TASK GOAL: Only the first line of the listing and the lines after it, up to and including the one containing "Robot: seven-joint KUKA", should be retyped exactly.

SUPPLIED MATERIAL:
#####

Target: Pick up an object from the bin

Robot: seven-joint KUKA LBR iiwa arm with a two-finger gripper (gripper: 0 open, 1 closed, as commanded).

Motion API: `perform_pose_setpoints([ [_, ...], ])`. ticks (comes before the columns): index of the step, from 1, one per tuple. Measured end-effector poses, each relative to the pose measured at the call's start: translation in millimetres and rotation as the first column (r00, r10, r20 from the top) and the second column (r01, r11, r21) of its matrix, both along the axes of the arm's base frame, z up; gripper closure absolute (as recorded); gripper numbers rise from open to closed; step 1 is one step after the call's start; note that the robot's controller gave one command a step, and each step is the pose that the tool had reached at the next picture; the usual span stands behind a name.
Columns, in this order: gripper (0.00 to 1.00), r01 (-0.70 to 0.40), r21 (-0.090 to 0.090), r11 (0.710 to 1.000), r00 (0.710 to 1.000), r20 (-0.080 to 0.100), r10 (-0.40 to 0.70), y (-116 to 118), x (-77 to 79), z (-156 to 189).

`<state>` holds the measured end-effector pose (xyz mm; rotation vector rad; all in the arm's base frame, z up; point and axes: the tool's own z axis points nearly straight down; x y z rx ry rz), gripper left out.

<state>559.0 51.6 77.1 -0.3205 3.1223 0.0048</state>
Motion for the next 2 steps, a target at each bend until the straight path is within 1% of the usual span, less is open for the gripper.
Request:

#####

RESPONSE BOX:
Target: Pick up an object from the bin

Robot: seven-joint KUKA LBR iiwa arm with a two-finger gripper (gripper: 0 open, 1 closed, as commanded).

With this, the answer is done.